§ **WHAT IS REQUIRED**: Output only the lines below that start at the line containing "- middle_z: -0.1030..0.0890" and end at the line containing "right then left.", with both ends kept.

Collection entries
== Segment start ==

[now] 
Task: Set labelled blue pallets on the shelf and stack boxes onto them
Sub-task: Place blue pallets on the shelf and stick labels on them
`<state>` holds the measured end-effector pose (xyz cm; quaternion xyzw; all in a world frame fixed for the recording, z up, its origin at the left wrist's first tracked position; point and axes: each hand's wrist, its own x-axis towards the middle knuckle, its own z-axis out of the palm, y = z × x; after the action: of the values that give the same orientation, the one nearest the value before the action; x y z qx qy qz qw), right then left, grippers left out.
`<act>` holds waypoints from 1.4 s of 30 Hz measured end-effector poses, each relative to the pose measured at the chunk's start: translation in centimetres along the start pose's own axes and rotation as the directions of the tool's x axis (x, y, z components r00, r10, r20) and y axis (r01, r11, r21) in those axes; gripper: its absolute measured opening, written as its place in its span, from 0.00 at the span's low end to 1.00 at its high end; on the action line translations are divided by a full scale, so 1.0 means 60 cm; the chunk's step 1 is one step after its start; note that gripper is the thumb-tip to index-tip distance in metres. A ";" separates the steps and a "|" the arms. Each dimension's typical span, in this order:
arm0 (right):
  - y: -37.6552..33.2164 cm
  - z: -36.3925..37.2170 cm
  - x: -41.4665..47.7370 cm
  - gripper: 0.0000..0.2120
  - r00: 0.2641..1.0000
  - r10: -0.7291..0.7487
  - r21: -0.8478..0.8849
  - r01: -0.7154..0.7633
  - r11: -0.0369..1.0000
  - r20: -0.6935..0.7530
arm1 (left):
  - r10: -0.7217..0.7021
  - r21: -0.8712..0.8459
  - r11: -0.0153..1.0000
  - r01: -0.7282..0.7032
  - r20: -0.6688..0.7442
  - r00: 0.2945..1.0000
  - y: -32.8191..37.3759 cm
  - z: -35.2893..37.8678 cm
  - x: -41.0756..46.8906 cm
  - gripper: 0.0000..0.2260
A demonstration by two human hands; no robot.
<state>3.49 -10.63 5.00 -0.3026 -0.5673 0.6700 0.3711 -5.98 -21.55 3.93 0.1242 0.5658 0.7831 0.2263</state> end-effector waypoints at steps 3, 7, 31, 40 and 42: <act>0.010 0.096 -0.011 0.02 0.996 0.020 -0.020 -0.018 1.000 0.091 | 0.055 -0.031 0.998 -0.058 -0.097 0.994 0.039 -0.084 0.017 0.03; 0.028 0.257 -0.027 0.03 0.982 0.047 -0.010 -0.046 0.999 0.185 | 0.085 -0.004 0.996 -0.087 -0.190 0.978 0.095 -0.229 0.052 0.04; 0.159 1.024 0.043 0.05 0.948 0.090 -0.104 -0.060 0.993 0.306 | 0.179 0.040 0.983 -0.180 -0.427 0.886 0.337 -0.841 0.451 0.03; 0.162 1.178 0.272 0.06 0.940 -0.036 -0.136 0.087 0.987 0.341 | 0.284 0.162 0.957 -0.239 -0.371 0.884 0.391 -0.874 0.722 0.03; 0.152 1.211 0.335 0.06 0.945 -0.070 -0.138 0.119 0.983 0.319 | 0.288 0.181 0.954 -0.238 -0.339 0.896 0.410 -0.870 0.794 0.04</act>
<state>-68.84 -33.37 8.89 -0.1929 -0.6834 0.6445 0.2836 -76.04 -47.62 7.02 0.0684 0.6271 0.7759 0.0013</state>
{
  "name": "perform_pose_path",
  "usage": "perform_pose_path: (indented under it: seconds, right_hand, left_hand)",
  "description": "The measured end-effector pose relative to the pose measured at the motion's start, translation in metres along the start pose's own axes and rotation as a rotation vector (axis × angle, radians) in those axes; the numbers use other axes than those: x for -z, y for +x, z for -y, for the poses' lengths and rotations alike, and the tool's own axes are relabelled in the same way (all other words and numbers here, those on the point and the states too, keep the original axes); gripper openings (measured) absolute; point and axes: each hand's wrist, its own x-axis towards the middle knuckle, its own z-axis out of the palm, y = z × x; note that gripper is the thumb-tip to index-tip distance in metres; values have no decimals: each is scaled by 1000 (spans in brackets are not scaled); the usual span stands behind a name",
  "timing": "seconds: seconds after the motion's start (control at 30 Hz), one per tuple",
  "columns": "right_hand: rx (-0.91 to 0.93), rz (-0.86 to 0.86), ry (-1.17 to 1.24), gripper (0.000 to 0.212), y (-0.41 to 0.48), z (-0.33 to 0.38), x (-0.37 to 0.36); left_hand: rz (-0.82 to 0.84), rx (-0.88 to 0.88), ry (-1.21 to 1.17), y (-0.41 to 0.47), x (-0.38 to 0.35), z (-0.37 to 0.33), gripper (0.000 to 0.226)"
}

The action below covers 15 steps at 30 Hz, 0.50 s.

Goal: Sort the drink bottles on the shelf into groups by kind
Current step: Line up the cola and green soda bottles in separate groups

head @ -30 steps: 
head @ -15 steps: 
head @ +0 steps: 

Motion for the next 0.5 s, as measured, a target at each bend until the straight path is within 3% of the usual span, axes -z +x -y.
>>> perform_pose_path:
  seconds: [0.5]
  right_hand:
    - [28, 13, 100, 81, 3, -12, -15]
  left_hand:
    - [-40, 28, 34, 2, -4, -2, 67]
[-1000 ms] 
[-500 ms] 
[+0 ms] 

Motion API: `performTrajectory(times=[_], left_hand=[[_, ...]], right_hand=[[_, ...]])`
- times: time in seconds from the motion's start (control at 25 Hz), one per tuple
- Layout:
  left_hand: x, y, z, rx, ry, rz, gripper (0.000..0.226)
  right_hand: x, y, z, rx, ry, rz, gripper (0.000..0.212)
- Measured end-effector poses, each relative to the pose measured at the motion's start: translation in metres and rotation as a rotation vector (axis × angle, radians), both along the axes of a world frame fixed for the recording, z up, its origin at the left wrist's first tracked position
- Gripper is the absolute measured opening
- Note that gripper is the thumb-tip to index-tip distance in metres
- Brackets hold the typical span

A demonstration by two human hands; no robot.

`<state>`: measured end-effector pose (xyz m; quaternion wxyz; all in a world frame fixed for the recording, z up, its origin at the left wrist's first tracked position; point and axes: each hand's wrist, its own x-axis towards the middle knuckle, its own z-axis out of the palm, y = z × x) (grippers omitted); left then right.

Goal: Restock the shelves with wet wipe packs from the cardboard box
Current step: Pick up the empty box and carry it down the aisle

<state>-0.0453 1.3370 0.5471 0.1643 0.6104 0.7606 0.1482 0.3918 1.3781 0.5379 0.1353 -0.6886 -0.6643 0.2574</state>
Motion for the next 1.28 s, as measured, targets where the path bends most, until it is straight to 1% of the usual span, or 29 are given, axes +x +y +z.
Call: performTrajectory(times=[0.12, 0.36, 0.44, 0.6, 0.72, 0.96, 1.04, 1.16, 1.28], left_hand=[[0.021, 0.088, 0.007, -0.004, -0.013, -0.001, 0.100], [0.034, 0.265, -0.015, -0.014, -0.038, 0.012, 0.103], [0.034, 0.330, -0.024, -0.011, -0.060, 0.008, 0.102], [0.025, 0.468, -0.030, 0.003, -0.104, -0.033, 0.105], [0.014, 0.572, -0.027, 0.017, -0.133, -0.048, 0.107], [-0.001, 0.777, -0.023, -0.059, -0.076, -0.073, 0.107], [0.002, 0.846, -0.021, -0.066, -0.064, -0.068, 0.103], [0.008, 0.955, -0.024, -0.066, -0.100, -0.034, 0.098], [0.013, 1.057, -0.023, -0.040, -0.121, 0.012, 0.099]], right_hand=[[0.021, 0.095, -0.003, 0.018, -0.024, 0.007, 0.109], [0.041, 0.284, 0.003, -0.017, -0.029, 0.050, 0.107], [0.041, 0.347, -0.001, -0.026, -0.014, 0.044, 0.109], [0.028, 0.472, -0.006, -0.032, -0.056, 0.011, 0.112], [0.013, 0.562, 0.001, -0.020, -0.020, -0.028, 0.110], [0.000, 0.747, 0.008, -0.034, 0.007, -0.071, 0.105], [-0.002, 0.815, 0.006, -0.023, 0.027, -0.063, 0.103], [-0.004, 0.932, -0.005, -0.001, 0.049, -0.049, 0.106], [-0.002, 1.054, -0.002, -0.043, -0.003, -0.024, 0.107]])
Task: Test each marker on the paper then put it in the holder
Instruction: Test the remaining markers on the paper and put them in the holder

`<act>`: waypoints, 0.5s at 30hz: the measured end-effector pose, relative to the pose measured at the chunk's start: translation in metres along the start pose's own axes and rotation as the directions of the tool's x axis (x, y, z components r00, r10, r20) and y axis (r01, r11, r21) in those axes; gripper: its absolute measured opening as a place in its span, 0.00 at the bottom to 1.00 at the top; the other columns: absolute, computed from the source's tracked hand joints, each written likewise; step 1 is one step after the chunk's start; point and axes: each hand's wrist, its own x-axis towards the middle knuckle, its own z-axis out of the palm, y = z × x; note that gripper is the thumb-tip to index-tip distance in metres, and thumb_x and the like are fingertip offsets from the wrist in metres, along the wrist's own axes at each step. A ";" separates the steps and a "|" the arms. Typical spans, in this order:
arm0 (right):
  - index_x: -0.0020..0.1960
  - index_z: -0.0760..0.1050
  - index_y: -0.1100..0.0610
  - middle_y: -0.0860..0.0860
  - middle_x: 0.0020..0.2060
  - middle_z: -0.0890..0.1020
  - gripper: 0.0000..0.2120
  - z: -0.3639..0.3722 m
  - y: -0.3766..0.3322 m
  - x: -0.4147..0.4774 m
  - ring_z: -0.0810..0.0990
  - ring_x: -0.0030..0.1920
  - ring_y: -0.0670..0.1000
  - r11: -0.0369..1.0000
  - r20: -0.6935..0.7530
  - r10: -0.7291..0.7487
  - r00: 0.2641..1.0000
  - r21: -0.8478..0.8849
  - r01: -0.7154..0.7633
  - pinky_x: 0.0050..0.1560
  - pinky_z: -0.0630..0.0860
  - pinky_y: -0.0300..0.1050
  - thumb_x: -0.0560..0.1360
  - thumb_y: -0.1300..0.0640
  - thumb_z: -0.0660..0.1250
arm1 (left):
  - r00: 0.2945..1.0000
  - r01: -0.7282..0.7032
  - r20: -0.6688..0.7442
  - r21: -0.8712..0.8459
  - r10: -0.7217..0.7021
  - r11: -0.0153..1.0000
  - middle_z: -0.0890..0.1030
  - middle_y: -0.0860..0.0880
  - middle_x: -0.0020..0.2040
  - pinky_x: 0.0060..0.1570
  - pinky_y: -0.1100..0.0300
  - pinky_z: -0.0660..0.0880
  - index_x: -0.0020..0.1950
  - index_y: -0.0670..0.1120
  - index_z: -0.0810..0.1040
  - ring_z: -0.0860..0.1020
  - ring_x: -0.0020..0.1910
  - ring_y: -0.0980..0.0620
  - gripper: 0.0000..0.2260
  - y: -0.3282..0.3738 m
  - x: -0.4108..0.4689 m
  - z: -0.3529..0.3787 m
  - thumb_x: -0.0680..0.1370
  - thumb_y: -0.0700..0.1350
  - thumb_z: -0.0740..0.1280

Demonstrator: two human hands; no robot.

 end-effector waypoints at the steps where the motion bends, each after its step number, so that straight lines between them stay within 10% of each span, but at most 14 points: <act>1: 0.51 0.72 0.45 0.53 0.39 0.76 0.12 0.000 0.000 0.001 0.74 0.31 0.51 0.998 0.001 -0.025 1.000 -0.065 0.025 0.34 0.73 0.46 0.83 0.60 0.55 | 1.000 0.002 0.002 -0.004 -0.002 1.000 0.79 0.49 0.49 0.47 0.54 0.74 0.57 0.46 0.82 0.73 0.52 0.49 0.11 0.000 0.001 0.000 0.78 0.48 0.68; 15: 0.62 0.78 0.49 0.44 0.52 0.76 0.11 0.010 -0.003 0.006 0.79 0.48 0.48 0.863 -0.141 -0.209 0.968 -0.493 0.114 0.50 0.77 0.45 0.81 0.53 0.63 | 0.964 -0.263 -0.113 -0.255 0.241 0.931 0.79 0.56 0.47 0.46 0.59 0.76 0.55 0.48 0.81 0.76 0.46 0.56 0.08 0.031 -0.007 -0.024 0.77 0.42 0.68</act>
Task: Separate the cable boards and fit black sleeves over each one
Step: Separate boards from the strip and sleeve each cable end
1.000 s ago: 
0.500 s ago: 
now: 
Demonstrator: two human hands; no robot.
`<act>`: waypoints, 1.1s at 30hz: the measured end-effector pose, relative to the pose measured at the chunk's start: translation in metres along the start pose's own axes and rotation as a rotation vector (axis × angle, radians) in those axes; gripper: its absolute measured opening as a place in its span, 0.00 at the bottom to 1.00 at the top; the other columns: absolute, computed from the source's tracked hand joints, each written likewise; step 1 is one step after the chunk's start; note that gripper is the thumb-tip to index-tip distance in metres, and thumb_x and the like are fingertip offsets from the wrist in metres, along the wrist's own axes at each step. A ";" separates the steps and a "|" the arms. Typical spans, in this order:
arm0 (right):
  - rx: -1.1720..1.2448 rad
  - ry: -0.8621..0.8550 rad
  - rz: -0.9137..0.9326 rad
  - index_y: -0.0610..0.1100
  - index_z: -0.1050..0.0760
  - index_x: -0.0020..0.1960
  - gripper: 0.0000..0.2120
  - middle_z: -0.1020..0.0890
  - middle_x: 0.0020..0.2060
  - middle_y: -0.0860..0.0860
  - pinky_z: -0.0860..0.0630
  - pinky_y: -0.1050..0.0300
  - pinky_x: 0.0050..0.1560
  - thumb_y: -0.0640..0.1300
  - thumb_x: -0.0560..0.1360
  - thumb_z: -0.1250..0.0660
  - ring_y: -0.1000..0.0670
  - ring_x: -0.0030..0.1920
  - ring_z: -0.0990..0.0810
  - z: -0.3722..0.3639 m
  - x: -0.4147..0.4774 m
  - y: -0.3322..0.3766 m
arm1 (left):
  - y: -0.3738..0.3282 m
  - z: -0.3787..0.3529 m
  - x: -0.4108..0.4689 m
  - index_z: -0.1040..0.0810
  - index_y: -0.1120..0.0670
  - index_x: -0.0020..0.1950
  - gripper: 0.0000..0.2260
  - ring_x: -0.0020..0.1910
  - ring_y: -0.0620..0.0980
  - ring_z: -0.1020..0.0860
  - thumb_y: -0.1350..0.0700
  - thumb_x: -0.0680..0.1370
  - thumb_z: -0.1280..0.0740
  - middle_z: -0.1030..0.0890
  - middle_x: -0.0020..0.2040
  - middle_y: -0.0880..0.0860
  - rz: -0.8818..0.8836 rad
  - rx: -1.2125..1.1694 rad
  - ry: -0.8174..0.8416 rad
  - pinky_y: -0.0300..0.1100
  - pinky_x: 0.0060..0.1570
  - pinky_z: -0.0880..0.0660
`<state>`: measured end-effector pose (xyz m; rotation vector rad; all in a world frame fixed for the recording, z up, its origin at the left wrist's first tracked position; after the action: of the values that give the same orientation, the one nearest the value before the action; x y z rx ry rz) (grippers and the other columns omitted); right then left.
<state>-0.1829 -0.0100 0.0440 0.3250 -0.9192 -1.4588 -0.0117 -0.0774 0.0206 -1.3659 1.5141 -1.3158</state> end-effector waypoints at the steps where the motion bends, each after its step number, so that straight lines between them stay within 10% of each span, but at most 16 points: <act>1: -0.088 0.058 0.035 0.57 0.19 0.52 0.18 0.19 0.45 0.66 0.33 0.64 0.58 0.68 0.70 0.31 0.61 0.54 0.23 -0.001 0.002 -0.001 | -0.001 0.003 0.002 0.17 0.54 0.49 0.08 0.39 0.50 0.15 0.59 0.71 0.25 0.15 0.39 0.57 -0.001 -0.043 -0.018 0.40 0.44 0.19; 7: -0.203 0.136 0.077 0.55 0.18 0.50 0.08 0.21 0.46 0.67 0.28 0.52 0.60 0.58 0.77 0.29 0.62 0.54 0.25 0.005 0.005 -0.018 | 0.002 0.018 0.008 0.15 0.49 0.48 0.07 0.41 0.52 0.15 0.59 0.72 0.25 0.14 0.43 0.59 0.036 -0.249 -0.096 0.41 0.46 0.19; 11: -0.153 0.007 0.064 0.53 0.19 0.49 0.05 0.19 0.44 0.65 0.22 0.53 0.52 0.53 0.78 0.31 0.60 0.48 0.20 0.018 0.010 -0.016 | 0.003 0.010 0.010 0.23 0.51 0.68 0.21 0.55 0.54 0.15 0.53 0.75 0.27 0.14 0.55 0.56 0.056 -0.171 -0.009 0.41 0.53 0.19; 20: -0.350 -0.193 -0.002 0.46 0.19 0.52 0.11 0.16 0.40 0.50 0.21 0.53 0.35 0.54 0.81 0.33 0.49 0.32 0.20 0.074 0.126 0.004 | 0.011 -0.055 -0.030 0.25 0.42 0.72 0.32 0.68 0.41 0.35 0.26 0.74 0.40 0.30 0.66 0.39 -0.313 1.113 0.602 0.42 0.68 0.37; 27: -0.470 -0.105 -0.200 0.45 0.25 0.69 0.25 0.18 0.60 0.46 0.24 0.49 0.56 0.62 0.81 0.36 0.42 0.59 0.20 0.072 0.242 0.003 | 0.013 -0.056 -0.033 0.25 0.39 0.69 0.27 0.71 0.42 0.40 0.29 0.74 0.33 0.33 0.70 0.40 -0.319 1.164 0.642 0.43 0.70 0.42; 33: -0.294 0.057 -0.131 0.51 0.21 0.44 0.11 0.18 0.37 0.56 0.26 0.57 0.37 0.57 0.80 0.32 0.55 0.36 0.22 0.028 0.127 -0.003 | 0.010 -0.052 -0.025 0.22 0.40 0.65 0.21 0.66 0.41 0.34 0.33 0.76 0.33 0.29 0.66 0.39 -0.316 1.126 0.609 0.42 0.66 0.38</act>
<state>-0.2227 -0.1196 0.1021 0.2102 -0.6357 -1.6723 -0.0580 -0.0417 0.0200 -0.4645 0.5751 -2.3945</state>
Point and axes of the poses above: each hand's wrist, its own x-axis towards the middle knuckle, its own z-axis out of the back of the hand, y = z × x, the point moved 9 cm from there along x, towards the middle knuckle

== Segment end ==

§ **YOUR RESPONSE**:
  - middle_z: -0.1030..0.0890
  - middle_x: -0.0020..0.2040
  - middle_y: -0.0880..0.0860
  - rz: -0.8818..0.8836 rad
  - rx: -1.2125..1.1694 rad
  - ry: -0.8174..0.8416 rad
  - pinky_y: -0.0300..0.1100
  - pinky_x: 0.0060..0.1570
  - pinky_z: -0.0880..0.0660
`<state>`: measured end-effector pose (xyz m; rotation vector rad; all in a world frame fixed for the recording, z up, its origin at the left wrist's first tracked position; after the action: of the values that give the same orientation, the one nearest the value before the action; x y z rx ry rz) (grippers and the other columns omitted); right then left.

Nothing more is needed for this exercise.